Gewalzte Platten

Ein Beitrag von Bernhard Tangent-Neues (Freie Waldorfschule Münster)

In der 8. bzw. 10. Klasse erlernen die Schüler/innen das Arbeiten mit gewalzten Tonplatten auf unterschiedlichem Niveau. Während sich die Achtklässler/innen im Herstellen von keramischen Gefäßen üben, versuchen sich die Zehntklässler/innen durchaus an einem kleinen Teeservice.

Zum Herstellen der Tonplatten verwenden wir als Arbeitsfläche große, unbehandelte Pressspanplatten. Auf denen klebt der Ton kaum an. Für die Dicke der Platten nehmen wir entsprechende Holzlatten in gewünschter Stärke, über die wir links und rechts wir auf einer Schiene den Ton auswalzen. Die Auswalzdicke muss langsam verringert werden. Dabei ist es wichtig, den Ton immer wieder zu wenden und auf eine möglichst trockene Holzstelle zu legen. Dies geschieht so lange, bis die notwendige Plattendicke erreicht ist.

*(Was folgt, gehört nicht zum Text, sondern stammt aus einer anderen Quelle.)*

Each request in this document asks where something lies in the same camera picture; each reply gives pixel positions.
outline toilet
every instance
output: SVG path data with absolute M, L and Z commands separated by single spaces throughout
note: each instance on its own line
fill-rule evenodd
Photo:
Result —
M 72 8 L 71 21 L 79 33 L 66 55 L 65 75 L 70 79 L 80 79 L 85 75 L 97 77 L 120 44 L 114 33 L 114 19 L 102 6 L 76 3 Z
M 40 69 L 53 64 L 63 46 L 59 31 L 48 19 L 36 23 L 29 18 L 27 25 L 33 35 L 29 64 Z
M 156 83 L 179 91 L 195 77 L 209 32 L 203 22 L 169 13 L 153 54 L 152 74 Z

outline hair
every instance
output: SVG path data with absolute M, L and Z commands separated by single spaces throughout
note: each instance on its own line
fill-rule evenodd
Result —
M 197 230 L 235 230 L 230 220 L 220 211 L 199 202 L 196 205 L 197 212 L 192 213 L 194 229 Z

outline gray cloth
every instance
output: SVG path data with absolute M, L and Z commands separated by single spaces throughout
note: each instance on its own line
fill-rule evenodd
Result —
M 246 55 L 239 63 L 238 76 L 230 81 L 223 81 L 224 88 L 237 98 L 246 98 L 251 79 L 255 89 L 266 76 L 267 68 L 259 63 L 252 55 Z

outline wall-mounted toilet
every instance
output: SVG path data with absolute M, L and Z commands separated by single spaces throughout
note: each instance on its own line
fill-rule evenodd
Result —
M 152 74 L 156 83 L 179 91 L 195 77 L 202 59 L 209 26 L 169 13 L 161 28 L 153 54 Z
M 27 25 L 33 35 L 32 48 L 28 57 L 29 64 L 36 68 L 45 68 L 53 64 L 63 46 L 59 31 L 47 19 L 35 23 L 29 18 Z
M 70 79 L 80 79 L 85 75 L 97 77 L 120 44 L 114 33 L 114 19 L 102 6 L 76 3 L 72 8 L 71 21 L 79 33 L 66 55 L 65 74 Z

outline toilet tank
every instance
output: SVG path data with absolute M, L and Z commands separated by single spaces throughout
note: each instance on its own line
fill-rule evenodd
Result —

Es ist durchaus sinnvoll den Ton nicht gleich weiterzuverarbeiten, weil er jetzt noch recht weich ist. Zwischen beschichteten Holzplatten, die man einfach aufeinander legt und seitlich mit einer Folie abdichtet, kann das Austrocknen über Tage verhindert werden.

Die gewalzten Tonplatten können als Ausgangsmaterial für die verschiedensten Arbeiten dienen.